Respirou fundo quando veio à tona, deu algumas braçadas, esticou o corpo e ficou boiando por uns segundos. A suavidade da água borbulhando na sua pele ia revigorando suas energias e relaxando seus músculos, que até então tinham estado rijos e tensos. Até mesmo a dor de cabeça foi amenizando.
O efeito de calma profunda produzida pela água foi quebrado quando ele ouviu um chiado. Sobressaltado, abriu os olhos e, mirando a vegetação que margeava o rio, percebeu uma leve movimentação. Se antes ele tinha tido apenas a impressão de estar sendo espionado, agora tinha a mais absoluta certeza. Sempre olhando o entorno com profunda atenção, o garoto nadou devagar até a margem do rio.
Por mais embaraçoso que a situação fosse, sua única alternativa era sair da água pelado. Com o rosto corando de vergonha, ele saltou para a margem e alcançou suas roupas. Afobado, tratou de se vestir. Com tanta presa ia colocando as roupas que acabou se desequilibrando na hora de amarrar o cordão do sapato e caiu sentado. Para piorar, ouviu uma risadinha abafada.
Levantou num pulo, e passou as mãos grandes e quadradas pelos cabelos para retirar a água que pingava nos seus olhos. Mirou em volta, os olhos escuros, apertados e inquietos, e, em voz alta e alterada, disse:
– Deve estar achando tudo isso engraçado, hem? Por que não aparece de uma vez, seja lá quem for?
Tampou a boca com as mãos tão logo concluiu sua fala. Será que estaria endoidecendo ou tinha mesmo falado num idioma muitíssimo diferente do seu? Embora não soubesse que língua era aquela, tinha a exata noção do significado das palavras bem como as pronunciava com perfeição.
A situação se tornou ainda mais enlouquecedora quando ele ouviu uma voz roufenha num tom meio divertido e desafinado cantarolando no mesmo dialeto estrangeiro.

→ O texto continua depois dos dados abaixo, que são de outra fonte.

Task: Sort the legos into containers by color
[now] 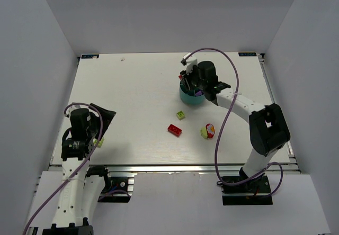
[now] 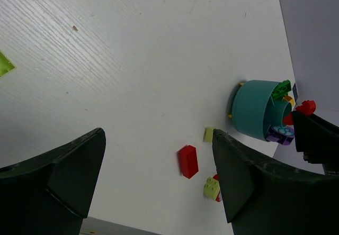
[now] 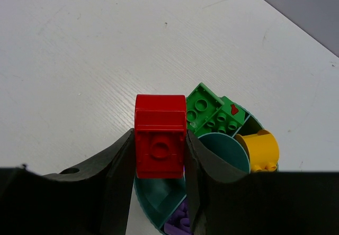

No Bosque Sereno a luz apontou
Não se sabe quem vem lá
Mas isso não tem importância
A verdade a luz vai mostrar
A verdade a luz vai mostrar

Se o guerreiro valoroso chegar
Não haverá o que temer
O caminho ele vai mostrar
E o grande vilão deter
E o grande vilão deter

Esperança e fé trazem liberdade
Ao bravo que vencer
Será sua nossa amizade
E mais recompensas se merecer
E mais recompensas se merecer

Atrapalhadíssimo, o garoto começou a buscar o cantor por trás da vegetação.

Veja que tudo é azul
Em redor o bosque é anil
Sereno é o nosso lar
Mas o reino quem comanda é o vil
Mas o reino quem comanda é o vil

Contra perigos vamos lutar
Até a liberdade conquistar
Os que morrerem não farão à toa
Como lindos raios de sol ficarão à solta
Como lindos raios de sol ficarão à solta

– Pare com esse jogo de esconder! Pare de cantar essas charadas sem sentido! – gritou o rapazinho fora de si, desistindo de procurar.
A música cessou. A voz agora falou muito branda e educada.
– Preste mais atenção e verá que não me escondo.